Exactly the same principles should apply for antibiotic prescriptions…
There are various reasons why a clinician might prescribe an antibiotic:
- Fear: That if an antibiotic is not prescribed, then any suspected infection might increase in severity or even be potentially life threatening.
- Pressure: Pressure to prescribe an antibiotic from the patient or their relatives.
- Action: To be seen to be doing something positive for the patient.
- Justification: That prescribing an antibiotic justifies the cost or time of the consultation.
- Loyalty: If an antibiotic is not prescribed then the patient may go elsewhere to get what they want.
- Bacterial infection: That there is a genuine suspicion of a bacterial infection where the evidence shows that antibiotics are indicated in that particular clinical scenario.
It would be foolish to think that the real prescribing reason is always the last one on this list.
Humans are subject to all sorts of internal biases, and external pressures. We are in essence, fundamentally flawed. It is therefore wrong to expect us to always prescribe antibiotics for the right reasons as opposed to the “not so right” ones.
In other words we need tight controls on our decision making behaviours.
At the moment a clinician can write a prescription for most antibiotics without including any indication as to why the antibiotic was prescribed.
This needs to change.
It is my belief that all antibiotic prescriptions should have the clinical indication for prescribing included on the prescription form as a pre-requisite for dispensing, in both community and hospital settings.

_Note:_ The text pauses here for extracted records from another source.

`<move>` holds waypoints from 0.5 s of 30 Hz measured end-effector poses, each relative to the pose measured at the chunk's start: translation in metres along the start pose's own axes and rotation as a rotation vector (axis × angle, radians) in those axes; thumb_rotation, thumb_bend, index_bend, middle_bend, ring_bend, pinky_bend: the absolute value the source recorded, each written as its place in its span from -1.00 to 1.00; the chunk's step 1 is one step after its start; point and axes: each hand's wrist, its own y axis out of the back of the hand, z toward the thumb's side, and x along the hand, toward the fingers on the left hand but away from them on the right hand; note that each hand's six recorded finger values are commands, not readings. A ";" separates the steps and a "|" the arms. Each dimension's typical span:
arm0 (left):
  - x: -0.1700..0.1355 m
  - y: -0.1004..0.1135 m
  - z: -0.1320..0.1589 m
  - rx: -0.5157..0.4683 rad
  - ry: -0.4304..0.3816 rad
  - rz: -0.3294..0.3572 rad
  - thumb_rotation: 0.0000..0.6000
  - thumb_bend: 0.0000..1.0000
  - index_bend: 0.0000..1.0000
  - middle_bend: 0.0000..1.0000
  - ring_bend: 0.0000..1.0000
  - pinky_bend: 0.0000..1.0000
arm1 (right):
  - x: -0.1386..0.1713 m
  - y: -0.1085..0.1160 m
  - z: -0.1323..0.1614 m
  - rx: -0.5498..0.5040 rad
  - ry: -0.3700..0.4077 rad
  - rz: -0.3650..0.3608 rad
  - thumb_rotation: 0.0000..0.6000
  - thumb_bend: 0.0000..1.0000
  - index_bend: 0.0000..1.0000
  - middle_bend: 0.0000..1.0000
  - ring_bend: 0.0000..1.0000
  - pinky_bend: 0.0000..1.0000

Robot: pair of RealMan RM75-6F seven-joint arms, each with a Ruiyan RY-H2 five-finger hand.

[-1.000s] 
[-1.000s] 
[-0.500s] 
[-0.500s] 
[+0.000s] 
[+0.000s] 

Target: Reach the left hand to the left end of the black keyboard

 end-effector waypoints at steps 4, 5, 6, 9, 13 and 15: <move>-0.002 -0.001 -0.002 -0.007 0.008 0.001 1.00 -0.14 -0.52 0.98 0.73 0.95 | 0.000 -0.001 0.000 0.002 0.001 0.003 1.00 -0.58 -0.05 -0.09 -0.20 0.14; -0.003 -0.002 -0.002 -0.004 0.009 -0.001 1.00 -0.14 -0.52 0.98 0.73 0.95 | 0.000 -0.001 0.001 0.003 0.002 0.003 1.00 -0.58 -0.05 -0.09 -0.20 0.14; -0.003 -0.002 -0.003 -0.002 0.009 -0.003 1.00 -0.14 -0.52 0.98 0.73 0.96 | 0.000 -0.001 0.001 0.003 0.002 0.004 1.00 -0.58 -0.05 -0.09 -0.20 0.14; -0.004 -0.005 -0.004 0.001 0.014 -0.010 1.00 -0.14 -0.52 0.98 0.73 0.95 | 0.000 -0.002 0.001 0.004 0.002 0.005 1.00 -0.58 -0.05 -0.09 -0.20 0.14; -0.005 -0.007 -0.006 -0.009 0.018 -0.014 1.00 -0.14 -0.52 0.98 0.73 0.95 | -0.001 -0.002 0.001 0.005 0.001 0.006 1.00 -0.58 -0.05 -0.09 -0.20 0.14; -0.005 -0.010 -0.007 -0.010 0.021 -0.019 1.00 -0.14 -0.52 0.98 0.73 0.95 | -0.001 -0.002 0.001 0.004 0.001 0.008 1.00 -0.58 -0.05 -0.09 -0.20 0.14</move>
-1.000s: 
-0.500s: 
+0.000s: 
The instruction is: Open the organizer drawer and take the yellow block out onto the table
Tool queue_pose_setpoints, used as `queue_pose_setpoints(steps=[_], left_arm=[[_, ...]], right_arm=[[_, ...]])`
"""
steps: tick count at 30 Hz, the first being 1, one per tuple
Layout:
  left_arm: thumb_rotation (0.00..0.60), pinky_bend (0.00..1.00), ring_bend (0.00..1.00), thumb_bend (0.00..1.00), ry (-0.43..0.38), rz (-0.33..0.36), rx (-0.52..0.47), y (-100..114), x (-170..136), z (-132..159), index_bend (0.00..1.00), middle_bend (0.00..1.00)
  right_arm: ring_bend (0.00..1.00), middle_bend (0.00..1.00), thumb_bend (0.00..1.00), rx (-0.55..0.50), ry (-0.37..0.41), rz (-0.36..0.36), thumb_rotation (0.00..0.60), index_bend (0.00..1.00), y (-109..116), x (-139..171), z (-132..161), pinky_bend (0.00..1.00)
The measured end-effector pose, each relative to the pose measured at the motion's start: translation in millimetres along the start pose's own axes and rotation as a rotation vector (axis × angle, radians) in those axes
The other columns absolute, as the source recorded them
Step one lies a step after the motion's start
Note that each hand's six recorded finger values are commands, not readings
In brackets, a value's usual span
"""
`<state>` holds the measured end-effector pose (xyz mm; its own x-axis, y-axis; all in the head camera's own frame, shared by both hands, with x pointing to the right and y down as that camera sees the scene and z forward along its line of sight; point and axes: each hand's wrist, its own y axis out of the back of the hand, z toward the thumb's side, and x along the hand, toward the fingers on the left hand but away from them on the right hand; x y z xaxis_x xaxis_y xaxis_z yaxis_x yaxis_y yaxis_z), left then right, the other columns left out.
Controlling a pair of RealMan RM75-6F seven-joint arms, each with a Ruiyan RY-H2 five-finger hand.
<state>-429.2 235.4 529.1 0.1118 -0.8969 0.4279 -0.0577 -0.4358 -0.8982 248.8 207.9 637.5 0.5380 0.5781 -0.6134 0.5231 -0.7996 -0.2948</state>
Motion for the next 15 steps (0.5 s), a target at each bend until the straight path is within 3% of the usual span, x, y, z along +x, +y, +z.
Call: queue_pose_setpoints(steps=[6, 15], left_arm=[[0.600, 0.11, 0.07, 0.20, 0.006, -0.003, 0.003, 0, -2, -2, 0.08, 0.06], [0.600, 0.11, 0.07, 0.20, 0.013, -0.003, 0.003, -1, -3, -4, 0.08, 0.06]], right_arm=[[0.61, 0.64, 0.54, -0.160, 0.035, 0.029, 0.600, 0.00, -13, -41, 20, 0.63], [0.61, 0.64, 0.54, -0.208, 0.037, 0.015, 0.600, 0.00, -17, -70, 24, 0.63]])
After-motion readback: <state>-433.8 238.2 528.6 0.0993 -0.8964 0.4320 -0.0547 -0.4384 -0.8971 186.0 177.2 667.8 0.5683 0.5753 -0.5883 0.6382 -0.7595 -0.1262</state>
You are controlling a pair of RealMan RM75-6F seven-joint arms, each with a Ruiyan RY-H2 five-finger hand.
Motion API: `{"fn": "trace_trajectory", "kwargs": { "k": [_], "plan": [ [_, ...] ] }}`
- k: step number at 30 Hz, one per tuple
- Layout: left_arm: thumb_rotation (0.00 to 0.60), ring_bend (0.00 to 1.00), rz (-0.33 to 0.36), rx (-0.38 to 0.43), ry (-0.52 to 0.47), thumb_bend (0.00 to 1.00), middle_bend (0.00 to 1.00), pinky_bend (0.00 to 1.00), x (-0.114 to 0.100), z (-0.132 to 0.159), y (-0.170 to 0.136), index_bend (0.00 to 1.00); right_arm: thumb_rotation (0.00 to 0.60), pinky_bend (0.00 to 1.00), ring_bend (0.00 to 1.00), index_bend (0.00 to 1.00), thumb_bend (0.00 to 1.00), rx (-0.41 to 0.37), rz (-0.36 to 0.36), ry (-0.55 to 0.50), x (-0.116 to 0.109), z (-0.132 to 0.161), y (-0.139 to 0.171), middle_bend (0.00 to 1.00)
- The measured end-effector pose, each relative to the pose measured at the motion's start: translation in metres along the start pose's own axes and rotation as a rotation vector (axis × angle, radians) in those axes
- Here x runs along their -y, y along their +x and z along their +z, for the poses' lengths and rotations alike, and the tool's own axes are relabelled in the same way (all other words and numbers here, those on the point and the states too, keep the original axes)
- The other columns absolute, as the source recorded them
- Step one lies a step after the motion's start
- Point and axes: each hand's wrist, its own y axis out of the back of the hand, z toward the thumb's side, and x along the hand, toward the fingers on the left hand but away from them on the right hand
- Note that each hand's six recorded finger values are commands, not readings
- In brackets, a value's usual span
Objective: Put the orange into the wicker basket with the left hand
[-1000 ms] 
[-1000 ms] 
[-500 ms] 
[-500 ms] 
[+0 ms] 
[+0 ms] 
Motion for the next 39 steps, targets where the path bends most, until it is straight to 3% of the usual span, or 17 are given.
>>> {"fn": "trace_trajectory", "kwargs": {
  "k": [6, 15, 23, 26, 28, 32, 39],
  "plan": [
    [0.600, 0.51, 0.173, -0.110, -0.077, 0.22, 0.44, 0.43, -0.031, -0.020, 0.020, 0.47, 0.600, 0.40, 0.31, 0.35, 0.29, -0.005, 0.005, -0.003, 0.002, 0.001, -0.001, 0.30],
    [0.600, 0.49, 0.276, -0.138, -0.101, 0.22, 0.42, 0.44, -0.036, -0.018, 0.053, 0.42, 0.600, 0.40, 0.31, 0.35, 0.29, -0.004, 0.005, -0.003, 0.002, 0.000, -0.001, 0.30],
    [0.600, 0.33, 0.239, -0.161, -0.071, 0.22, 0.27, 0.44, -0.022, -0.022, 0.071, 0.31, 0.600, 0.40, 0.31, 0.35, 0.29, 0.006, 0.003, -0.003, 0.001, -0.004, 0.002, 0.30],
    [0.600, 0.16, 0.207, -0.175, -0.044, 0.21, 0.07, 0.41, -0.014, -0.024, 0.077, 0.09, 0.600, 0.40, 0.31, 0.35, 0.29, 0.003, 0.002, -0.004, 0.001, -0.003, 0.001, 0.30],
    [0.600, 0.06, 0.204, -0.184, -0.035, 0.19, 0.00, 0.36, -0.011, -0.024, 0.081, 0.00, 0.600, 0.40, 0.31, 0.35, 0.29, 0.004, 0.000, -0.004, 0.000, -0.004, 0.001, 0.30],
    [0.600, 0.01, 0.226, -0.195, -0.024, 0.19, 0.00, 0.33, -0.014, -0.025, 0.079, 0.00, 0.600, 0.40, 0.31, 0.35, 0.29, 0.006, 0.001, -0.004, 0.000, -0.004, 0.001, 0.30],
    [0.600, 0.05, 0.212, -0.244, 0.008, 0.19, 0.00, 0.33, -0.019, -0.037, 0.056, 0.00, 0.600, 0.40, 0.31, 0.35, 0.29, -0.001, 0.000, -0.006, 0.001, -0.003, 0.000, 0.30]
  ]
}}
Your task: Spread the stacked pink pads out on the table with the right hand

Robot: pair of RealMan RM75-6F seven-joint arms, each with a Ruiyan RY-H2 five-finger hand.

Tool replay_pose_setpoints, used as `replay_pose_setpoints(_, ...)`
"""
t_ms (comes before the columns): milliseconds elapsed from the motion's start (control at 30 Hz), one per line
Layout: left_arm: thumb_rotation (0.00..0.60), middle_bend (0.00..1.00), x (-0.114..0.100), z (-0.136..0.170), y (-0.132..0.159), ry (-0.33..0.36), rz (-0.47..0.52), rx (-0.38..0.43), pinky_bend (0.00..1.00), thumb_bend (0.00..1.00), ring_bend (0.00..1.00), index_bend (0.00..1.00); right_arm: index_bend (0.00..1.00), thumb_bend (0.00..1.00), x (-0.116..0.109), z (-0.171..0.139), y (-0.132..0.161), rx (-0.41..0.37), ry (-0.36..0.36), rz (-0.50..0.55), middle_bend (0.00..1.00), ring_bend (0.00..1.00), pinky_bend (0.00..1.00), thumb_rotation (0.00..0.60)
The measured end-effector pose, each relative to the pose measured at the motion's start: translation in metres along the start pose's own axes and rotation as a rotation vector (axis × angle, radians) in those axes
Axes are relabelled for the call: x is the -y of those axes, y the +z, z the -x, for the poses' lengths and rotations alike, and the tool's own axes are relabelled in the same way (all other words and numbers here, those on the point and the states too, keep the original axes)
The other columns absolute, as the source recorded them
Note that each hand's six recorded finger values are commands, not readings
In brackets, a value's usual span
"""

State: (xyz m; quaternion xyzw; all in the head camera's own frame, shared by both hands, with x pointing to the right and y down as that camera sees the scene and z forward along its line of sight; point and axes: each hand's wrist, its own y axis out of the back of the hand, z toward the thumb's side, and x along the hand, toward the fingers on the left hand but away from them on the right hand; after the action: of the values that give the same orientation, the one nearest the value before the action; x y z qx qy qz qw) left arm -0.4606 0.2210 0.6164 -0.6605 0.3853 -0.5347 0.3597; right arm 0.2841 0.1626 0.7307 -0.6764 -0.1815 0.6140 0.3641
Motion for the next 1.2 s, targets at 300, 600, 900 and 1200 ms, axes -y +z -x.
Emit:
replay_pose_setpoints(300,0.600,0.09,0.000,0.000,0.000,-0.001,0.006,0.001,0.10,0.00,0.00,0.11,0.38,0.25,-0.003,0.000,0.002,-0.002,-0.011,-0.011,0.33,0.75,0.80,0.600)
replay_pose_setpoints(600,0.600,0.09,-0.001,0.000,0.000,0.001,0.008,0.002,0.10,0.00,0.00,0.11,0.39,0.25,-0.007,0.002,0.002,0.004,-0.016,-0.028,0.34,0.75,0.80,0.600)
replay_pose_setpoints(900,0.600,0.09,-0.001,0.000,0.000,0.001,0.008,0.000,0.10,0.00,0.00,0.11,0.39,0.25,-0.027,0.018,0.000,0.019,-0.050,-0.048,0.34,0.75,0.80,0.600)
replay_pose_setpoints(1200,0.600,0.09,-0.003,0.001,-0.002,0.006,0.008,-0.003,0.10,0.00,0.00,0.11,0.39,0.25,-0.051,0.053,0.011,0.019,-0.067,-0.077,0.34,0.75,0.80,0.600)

Otherwise the pharmacist is essentially dispensing blindly.
Once such a system is in place, then specific criteria can start to be applied for certain infections in order for an antibiotic prescription to be valid/approved.
Then we can start getting some real controls in place for the purposes of antibiotic stewardship.
The days of clinicians being able to request laboratory tests and prescribe antibiotics without providing a clinical rationale are numbered.